In this chapter, we identify possible links between theoretical computer science, coding theory, and statistics reinforced by subextensivity of Shannon entropy. Our specific intention is to address these links in a way that may arise from a rudimentary theory of human learning from language communication. The semi-infinite stream of language production that a human being experiences during his or her life will be called simply parole (= "speech," [7]). Although modern computational linguistics tries to explain human language competence in terms of explicit mathematical models in order to enable its machine simulation [17, 20], modeling parole itself (widely known as "language modeling") is not trivial in a very obscure way.

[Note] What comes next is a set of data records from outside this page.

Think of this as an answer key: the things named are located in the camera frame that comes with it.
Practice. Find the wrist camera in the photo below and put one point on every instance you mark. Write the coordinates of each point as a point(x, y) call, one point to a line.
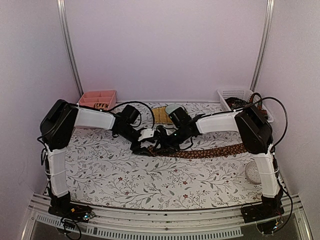
point(162, 131)
point(146, 133)

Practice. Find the aluminium front rail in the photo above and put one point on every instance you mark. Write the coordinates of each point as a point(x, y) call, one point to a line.
point(109, 223)

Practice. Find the white plastic basket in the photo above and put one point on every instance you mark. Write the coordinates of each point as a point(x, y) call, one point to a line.
point(242, 94)

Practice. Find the bamboo mat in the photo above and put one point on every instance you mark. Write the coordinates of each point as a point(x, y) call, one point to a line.
point(160, 115)

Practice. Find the patterned glass bowl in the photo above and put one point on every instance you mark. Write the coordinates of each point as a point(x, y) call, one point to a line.
point(252, 173)

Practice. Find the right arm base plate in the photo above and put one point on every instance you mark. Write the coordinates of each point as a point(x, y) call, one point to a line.
point(266, 209)

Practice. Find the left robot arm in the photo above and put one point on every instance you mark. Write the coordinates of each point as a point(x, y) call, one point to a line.
point(56, 130)

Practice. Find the aluminium left corner post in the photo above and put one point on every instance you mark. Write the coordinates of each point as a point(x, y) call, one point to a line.
point(62, 13)

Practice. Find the light green ceramic bowl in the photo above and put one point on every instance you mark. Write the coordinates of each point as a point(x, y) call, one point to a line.
point(172, 107)

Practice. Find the aluminium corner post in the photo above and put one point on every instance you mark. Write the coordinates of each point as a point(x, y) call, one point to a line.
point(62, 13)
point(270, 4)

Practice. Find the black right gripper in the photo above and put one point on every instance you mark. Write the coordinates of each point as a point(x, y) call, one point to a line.
point(166, 144)

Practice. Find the rolled black patterned tie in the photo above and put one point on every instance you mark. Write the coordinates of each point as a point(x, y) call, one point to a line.
point(101, 106)

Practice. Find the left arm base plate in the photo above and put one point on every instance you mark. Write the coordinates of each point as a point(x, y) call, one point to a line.
point(75, 212)

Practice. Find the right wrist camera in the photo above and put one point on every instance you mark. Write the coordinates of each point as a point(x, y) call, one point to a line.
point(162, 131)

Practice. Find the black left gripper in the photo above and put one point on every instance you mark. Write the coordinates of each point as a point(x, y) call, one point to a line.
point(139, 150)

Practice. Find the brown floral tie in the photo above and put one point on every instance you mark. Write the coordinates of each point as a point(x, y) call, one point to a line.
point(223, 151)

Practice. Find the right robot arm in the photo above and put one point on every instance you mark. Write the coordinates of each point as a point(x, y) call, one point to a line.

When a behavior of parole that improves its prediction is newly observed in a finite portion of the empirical data, it often suggests only minor improvements to the current model. When we use larger portions of parole to test the freshly improved model, this model always fails seriously, but in a different way. How we can provide necessary updates to, with- out harming the integrity of, the model is an important problem that experts must continually solve. Is there any sufficiently good definition of parole that is ready-made for industrial applications? Although not all readers of human texts learn continuously, parole is a product of those who can and often do learn throughout their lives. Thus, we assume that the amount of knowledge generalizable from a finite window of parole should diverge to infinity when the length of the window also tends to infinity. Many linguists assume that a very distinct part of the generalizable knowledge is "linguistic knowledge," which can be finite in principle. Nevertheless, for the sake of good modeling of parole in practical applications, it is useless to restrict ourselves solely to "finite linguistic knowledge" [6, 22]. Inspired by Crutchfield and Feldman [5], we will call any processes (distributions of infinite linear data) "finitary" when the amount of knowledge generalizable from them is finite, and "infinitary" when it is infinite. The crucial point is to accurately define the notion of knowledge generalized from a data sample. According to the principle of minimum description length (MDL), generalizable knowledge is the definition of such representation for the data which yields the shortest total description. In this case, we will define infinitarity as computational infinitarity (CIF).